Mein Nachbar, der sich auf Eis bewegen kann wie ein Tänzer auf einer Bühne, hatte mir diese winterliche Disziplin empfohlen. Also probierte ich sie aus. Sonderlich ausgeprägtes sportliches Geschick muss man indes nicht mitbringen. Wichtig ist die richtige Schwingbewegung mit dem Arm und das rechtzeitige Loslassen des Stocks, wobei man dabei möglichst tief in die Knie geht, damit der Stock wie am Schnürchen gezogen geschmeidig über den Boden gleitet. Ich vermag bis heute, Parallelen zum Golfen zu erkennen. Bevor ein Golfer jedoch gegen einen Eisstockschützen anträte, müsste er sich warm anziehen.

Nun, ich war zwar dick eingepackt. Beim ersten Wurf jedoch rutschte ich aus. Erkenntnis: Eis als Untergrund hat ganz andere Eigenschaften als Steine oder Holz. Aber auch eine Gemeinsamkeit: die Härte. Ich spürte, wie mein Körper an mehreren Stellen blau und gelb zu schillern begann. Auf syrisch sagen wir: Der Rücken hat sich in eine bunte Landkarte verwandelt.

Über die Jahre kam mir natürlich zu Ohren, dass Eisstockschießen von manchen als Altherrensport gesehen wird, das ist nicht gerade als Kompliment gemeint. Wer das behauptet, wird allerdings einsehen müssen, dass es sich um einen Irrtum handelt. Denn einen kindlich-jugendlicheren Sport gibt es nicht. Hinweise darauf lieferte schon meine Zeit im großen Flüchtlingslager im Libanon. Auch da lag Schnee - und so stopften die Kinder ihn in eine leere Colaflasche, stellten sie auf und ließen Holzstöckchen über den Schnee Richtung Flasche sausen. Wer die Flasche berührte, gewann.

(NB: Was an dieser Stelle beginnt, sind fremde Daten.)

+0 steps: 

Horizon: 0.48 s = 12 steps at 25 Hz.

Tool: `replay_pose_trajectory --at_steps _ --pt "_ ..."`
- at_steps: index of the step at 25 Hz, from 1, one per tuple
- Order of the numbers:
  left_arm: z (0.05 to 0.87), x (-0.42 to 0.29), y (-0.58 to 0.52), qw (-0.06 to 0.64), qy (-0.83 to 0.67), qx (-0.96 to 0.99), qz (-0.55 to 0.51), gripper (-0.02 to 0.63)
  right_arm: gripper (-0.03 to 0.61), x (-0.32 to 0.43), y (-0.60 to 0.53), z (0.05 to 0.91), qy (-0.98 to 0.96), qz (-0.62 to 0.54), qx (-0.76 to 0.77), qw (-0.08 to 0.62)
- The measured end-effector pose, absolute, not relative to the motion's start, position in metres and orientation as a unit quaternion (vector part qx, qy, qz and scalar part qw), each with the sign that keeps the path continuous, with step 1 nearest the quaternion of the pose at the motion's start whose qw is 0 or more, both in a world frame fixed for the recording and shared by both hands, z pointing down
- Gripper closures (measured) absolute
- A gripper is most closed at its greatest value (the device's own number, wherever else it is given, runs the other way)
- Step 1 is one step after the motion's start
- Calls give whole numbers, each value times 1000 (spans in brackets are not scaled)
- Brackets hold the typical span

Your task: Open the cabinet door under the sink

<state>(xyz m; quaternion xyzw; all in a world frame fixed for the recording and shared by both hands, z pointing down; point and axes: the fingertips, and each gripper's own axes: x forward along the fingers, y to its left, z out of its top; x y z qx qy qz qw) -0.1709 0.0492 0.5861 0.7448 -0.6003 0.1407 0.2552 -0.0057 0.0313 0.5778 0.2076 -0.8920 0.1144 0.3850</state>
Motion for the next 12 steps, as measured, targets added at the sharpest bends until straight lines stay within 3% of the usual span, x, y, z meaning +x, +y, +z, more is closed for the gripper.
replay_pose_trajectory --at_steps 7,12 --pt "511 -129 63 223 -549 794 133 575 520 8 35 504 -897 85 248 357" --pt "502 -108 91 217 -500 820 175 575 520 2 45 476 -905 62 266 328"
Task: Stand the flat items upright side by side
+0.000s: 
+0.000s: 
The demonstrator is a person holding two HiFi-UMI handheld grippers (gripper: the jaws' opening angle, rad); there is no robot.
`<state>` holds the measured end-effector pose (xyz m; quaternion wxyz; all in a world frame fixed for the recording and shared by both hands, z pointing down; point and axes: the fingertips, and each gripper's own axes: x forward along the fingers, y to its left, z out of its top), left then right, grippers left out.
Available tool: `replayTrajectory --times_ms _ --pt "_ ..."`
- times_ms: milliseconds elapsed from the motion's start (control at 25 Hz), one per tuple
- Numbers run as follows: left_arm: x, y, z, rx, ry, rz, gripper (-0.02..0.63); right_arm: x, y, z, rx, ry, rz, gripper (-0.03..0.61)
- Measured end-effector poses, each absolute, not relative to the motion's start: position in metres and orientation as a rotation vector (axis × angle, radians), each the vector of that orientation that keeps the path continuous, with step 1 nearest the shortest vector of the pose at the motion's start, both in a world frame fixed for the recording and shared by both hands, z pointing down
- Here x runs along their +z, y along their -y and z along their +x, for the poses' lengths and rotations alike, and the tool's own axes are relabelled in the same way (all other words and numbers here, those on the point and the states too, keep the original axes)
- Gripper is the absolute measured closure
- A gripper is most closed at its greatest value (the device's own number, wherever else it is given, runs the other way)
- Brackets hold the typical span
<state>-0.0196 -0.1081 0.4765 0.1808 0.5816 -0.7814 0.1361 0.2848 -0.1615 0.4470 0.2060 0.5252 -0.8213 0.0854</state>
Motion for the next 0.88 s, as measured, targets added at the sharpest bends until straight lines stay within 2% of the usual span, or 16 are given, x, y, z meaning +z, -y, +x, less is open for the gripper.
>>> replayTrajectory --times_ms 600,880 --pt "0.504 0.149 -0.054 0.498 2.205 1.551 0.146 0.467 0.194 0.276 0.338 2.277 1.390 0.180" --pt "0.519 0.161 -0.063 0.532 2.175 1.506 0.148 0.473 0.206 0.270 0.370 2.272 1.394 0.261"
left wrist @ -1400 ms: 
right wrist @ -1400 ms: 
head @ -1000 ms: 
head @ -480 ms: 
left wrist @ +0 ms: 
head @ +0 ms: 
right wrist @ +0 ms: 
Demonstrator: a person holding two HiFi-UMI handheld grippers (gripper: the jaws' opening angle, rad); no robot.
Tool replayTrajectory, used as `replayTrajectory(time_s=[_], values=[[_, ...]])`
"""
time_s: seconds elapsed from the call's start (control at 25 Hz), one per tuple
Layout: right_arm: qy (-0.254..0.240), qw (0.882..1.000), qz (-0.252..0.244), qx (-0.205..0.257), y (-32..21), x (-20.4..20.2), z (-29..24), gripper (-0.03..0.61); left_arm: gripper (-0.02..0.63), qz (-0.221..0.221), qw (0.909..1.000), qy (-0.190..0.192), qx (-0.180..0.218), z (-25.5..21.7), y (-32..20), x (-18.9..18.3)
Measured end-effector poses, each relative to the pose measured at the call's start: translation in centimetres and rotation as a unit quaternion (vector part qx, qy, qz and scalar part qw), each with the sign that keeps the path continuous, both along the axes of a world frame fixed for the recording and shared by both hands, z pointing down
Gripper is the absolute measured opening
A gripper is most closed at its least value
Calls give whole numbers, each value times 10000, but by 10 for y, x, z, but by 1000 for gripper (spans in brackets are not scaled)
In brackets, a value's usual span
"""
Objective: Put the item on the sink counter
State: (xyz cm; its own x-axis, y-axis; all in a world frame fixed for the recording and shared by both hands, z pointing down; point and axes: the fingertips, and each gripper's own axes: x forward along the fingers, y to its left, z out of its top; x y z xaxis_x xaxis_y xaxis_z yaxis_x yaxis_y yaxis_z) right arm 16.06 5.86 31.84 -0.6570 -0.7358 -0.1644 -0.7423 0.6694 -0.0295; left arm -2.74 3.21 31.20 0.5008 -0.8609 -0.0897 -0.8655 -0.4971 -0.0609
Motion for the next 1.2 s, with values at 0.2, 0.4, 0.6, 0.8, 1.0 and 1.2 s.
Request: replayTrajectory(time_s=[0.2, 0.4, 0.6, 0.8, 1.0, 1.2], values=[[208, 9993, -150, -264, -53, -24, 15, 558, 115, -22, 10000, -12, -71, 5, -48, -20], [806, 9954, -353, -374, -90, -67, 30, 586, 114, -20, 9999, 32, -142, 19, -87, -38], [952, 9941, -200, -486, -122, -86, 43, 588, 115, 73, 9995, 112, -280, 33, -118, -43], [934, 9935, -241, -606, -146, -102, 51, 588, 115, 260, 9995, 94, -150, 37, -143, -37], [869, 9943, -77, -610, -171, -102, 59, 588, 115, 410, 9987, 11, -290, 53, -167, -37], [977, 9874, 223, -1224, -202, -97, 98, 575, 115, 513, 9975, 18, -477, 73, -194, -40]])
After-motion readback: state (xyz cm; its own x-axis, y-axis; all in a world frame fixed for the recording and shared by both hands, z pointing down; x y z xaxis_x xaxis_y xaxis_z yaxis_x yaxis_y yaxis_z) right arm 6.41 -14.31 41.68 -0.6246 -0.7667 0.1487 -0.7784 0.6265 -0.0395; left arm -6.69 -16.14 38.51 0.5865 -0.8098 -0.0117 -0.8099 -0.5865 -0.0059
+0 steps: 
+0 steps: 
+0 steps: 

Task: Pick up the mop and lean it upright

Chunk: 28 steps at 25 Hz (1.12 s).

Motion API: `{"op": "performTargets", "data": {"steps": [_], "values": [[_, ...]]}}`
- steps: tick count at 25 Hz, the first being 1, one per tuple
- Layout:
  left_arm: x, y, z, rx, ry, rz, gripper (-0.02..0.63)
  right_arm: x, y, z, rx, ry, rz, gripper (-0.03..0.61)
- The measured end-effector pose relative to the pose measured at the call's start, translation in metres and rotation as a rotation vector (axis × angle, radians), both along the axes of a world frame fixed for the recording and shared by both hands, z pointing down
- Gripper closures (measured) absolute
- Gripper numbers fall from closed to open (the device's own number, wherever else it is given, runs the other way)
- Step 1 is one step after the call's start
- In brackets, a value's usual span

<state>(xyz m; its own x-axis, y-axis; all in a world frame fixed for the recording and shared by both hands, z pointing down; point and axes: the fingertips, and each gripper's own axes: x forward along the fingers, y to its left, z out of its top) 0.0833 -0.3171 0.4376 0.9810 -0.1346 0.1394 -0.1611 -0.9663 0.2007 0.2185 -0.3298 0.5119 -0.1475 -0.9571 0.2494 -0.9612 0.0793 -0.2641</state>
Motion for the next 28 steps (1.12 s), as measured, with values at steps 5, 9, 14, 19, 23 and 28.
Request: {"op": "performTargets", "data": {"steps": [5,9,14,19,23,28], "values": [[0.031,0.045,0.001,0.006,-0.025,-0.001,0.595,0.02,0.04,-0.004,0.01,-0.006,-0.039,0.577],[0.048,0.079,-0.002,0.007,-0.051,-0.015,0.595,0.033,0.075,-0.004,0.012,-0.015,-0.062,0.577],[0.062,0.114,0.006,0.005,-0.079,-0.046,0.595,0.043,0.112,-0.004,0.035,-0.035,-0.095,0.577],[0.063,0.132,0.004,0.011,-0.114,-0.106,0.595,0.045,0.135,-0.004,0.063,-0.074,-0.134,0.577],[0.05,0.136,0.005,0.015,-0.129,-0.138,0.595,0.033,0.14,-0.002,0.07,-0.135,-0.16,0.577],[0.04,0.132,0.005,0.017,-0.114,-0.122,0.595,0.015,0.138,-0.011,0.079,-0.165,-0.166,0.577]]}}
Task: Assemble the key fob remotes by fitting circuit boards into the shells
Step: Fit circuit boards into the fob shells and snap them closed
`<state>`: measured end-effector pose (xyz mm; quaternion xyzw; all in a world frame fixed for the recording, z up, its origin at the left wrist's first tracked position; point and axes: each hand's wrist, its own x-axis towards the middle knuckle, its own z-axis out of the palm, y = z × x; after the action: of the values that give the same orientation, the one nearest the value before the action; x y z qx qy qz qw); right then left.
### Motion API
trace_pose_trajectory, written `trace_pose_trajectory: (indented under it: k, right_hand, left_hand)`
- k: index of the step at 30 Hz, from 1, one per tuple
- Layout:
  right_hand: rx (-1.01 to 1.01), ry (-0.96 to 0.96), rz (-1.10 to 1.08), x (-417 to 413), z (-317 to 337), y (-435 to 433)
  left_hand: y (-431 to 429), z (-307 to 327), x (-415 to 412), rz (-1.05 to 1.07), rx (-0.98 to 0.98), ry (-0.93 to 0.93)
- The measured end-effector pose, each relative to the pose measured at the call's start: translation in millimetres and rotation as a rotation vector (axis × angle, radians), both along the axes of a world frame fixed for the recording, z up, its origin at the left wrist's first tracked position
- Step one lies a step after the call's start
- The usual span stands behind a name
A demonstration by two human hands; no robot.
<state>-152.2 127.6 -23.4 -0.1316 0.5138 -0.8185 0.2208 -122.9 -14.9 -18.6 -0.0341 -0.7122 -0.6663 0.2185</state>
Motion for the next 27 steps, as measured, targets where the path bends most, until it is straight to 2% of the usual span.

Zurück in den Münchner Hirschgarten: Dort habe ich inzwischen einige eisige Einlagen hinter mich gebracht. Wenn ich einen Eisstock Richtung Bahn schwingen lasse, lege ich meine Hände auf die Augen und vermeide, dem Geschoss hinterherzuschauen. Eventuell hätte mir damals eine Trainingseinheit bei den Kids im Flüchtlingscamp gut getan.